**WHAT TO WORK ON**
Give the lines again exactly as they appear below, from the line with "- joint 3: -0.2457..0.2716" to the line with "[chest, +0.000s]", both included, and only those lines. Leave every picture out.

**AVAILABLE DATA**
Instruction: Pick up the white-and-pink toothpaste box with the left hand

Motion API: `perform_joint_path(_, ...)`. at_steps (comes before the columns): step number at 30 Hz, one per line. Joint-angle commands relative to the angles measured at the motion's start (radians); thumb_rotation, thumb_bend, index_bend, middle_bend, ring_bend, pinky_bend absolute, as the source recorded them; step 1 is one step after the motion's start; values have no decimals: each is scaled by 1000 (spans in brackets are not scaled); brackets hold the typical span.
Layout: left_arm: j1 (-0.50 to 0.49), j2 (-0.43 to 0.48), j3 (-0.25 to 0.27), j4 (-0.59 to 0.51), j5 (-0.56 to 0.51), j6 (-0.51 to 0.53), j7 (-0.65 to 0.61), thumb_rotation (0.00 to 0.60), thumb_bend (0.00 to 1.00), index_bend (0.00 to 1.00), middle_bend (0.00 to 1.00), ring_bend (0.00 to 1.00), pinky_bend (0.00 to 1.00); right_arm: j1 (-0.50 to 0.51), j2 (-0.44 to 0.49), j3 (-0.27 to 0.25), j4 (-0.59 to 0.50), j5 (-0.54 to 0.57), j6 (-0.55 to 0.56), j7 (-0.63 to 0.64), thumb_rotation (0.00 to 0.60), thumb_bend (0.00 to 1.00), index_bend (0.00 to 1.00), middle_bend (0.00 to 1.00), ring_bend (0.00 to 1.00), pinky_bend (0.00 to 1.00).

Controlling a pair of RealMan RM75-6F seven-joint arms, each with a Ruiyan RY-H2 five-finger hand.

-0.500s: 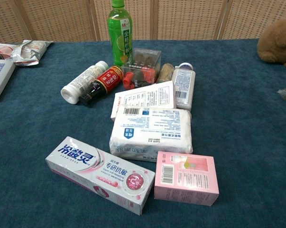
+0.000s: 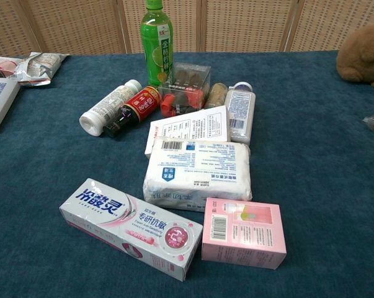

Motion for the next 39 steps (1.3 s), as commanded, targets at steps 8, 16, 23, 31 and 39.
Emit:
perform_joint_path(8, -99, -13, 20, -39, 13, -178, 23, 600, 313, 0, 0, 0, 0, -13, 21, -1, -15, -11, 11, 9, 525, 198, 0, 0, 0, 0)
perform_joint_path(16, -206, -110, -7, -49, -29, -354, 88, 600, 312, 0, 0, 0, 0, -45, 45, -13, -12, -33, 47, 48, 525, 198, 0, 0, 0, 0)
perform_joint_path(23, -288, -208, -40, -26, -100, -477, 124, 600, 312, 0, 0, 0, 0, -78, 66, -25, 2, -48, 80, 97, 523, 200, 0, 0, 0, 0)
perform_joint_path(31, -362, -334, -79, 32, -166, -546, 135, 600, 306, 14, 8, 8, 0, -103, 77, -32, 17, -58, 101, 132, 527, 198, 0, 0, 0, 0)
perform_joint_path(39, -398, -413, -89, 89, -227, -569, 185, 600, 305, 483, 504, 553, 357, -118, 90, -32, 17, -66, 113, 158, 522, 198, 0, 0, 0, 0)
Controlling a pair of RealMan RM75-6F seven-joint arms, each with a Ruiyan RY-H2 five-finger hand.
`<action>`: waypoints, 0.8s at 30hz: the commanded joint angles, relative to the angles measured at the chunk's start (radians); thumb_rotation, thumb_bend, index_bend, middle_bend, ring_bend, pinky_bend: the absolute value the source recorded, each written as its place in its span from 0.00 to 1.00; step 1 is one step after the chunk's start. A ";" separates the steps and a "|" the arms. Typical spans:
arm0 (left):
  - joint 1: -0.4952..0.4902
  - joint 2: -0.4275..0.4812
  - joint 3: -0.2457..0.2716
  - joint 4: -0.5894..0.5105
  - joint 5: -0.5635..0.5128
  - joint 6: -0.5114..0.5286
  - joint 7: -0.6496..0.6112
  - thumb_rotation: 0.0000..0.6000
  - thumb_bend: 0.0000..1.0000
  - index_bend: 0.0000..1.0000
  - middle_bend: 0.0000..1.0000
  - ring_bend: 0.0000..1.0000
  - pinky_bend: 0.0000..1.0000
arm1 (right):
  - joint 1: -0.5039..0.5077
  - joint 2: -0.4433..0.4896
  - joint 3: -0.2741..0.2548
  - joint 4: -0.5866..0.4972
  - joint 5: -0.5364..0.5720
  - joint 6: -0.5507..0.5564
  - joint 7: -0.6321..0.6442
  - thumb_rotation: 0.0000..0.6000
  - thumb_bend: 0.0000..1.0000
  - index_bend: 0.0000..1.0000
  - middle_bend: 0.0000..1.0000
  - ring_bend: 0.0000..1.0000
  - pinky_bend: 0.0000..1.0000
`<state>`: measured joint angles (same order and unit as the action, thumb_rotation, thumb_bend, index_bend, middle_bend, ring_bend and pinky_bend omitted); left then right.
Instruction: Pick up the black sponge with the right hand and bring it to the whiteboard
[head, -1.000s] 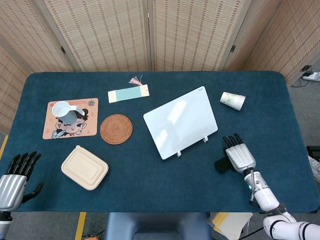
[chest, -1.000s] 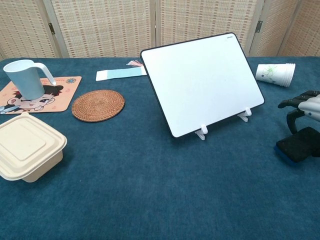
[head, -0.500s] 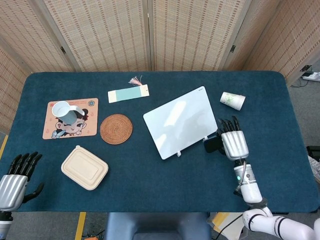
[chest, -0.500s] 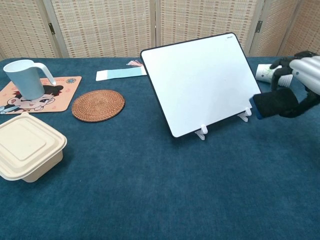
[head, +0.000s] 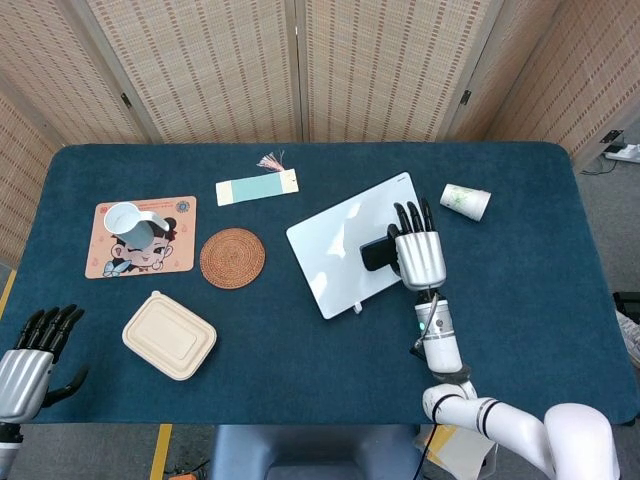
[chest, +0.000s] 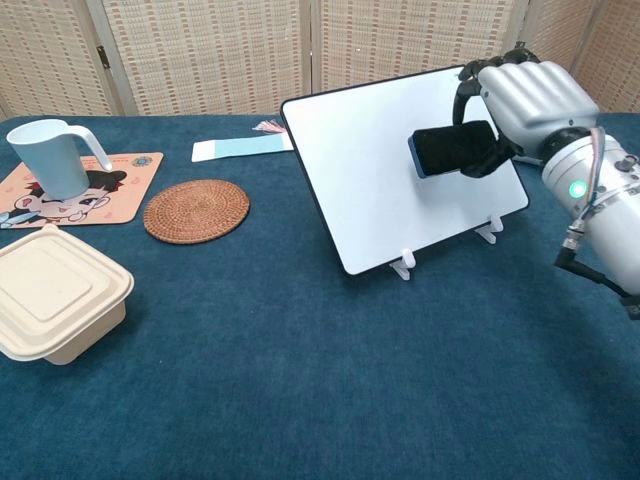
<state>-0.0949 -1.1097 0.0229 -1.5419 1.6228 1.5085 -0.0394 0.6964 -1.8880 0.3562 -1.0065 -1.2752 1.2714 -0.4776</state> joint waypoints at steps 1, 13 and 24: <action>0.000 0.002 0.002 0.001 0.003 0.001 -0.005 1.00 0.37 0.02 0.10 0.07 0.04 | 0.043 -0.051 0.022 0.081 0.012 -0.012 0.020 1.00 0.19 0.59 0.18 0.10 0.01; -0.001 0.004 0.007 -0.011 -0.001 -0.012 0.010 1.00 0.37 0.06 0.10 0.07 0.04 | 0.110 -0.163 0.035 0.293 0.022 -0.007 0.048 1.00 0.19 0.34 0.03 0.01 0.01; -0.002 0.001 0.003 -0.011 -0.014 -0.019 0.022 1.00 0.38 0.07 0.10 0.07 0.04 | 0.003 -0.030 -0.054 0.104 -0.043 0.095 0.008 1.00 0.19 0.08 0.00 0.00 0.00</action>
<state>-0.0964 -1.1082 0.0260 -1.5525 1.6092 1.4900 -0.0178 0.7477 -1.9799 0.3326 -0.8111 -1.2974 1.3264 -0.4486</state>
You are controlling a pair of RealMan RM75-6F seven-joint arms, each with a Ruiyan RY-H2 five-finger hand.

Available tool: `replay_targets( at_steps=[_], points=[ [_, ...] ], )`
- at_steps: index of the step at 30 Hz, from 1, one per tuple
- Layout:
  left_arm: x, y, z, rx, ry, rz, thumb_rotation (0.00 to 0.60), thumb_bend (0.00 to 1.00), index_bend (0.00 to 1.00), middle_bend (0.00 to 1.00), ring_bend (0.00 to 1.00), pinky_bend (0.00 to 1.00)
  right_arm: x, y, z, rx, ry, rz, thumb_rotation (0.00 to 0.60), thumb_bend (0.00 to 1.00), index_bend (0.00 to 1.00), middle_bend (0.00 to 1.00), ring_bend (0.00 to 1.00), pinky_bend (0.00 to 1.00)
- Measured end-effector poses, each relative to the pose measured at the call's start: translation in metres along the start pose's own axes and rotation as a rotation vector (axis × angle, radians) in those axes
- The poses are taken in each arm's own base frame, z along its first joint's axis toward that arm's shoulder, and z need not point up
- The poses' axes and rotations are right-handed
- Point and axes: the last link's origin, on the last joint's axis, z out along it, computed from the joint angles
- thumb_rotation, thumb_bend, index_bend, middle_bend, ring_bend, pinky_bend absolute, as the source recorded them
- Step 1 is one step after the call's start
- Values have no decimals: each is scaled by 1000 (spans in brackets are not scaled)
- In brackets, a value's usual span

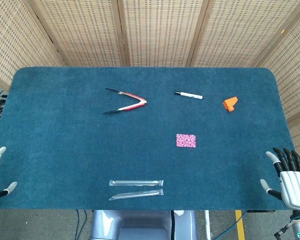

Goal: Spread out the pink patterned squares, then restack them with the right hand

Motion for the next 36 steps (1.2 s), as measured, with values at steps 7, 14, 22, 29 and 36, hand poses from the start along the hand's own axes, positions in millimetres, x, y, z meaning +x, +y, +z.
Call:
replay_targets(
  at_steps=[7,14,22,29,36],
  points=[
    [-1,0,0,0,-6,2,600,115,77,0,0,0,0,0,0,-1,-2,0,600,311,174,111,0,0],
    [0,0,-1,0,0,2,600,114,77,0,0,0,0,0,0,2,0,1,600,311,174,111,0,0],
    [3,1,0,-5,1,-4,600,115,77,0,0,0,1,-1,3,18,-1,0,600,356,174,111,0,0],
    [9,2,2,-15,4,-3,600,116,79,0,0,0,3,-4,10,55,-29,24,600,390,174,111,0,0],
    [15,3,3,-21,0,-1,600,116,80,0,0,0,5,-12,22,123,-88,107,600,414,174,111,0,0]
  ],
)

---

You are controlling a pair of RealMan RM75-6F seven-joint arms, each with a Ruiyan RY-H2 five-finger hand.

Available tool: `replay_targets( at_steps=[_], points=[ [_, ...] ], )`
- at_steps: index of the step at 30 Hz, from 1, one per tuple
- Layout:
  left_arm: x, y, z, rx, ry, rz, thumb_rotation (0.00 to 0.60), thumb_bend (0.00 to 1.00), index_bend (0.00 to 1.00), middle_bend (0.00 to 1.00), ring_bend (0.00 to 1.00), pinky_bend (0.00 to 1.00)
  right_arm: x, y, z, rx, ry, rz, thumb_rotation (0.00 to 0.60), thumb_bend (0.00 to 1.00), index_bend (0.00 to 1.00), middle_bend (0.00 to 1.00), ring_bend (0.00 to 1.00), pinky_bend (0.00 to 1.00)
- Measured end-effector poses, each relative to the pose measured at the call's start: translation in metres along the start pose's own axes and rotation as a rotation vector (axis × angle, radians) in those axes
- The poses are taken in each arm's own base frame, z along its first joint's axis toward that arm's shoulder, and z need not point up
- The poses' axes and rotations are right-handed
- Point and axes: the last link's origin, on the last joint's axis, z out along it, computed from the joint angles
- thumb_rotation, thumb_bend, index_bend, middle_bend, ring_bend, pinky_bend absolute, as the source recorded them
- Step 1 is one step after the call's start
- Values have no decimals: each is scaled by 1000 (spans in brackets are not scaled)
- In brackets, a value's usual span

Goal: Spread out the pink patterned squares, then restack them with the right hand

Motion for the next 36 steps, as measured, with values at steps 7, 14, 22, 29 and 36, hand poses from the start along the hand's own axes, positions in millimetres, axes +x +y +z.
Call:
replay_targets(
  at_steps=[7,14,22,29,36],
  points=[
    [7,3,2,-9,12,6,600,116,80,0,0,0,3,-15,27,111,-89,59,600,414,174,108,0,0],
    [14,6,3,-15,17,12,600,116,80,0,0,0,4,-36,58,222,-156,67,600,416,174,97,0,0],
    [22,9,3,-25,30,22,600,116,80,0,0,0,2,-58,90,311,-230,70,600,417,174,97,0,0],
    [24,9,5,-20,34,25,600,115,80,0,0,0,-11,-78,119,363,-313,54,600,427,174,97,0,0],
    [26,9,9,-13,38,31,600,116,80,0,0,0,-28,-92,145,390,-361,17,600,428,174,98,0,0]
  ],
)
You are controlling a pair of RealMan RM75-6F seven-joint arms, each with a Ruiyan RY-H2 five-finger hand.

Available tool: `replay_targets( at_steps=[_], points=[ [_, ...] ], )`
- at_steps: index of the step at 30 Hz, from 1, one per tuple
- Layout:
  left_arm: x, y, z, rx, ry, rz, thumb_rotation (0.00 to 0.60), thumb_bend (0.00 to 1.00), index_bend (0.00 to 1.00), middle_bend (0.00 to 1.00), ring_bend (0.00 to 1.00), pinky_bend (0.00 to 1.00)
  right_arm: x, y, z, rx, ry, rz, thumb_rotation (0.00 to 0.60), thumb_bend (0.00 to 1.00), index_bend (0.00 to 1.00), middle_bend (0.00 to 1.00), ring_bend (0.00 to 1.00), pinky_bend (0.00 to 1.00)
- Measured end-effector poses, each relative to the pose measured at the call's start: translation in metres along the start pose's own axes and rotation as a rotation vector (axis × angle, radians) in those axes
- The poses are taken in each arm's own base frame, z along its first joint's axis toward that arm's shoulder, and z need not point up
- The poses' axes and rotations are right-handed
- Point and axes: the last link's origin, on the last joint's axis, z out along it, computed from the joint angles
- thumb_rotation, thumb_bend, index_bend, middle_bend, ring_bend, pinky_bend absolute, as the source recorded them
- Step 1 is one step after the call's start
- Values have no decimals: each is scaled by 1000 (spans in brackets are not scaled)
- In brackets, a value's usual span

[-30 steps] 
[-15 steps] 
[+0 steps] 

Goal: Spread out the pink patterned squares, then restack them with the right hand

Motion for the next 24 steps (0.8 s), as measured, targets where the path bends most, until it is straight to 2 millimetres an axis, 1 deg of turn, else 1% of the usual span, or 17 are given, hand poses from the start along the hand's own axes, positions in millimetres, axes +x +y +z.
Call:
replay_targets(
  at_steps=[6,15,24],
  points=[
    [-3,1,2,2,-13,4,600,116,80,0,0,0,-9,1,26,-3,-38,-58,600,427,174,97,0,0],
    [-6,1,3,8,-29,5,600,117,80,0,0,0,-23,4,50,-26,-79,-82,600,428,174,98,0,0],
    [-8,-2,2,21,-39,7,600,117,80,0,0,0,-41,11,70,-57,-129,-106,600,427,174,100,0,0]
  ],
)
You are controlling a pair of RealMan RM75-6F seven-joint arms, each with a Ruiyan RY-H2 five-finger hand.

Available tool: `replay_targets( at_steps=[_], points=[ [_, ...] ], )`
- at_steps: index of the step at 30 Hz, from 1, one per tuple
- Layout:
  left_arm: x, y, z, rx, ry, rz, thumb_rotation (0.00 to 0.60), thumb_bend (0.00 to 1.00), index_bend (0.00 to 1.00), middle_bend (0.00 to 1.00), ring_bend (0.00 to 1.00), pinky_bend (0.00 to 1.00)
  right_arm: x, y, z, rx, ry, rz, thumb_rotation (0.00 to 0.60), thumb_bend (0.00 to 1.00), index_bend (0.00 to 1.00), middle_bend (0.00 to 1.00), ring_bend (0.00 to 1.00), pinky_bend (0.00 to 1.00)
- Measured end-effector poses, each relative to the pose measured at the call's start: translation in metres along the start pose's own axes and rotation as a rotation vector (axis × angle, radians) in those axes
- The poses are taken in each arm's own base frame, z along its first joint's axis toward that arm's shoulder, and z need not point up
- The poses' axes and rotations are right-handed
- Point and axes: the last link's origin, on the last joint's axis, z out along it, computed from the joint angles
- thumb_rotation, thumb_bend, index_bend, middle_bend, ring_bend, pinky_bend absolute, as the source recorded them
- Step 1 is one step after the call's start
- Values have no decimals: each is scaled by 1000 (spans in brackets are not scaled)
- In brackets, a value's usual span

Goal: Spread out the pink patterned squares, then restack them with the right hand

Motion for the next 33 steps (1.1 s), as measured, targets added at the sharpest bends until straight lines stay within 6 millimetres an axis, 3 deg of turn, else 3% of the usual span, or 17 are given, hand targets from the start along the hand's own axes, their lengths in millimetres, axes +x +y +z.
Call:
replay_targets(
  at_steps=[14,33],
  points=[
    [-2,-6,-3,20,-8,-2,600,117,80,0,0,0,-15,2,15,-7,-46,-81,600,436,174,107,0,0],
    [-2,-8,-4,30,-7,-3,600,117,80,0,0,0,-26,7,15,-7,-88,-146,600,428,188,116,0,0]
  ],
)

**WRITTEN SOLUTION**
  - joint 3: -0.2457..0.2716
  - joint 4: -0.5894..0.5105
  - joint 5: -0.5635..0.5128
  - joint 6: -0.5114..0.5286
  - joint 7: -0.6496..0.6112
  - thumb_rotation: 0.0000..0.6000
  - thumb_bend: 0.0000..1.0000
  - index_bend: 0.0000..1.0000
  - middle_bend: 0.0000..1.0000
  - ring_bend: 0.0000..1.0000
  - pinky_bend: 0.0000..1.0000
arm1 (right):
  - joint 1: -0.5039..0.5077
  - joint 2: -0.4433..0.4896
  - joint 3: -0.2741..0.2548
  - joint 4: -0.5866..0.4972
  - joint 5: -0.5364..0.5720
  - joint 6: -0.5507..0.5564
  - joint 7: -0.6321..0.6442
  - thumb_rotation: 0.0000..0.6000
  - thumb_bend: 0.0000..1.0000
  - index_bend: 0.0000..1.0000
  - middle_bend: 0.0000..1.0000
  - ring_bend: 0.0000..1.0000
  - pinky_bend: 0.0000..1.0000
`<state>`: measured joint angles (same order and unit as the action, thumb_rotation, thumb_bend, index_bend, middle_bend, ring_bend and pinky_bend omitted); left then right.
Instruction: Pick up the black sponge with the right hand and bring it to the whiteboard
[head, -1.000s] 
[chest, -1.000s] 
[head, -0.500s] 
[chest, -0.500s] 
[head, +0.000s] 
[chest, +0.000s] 

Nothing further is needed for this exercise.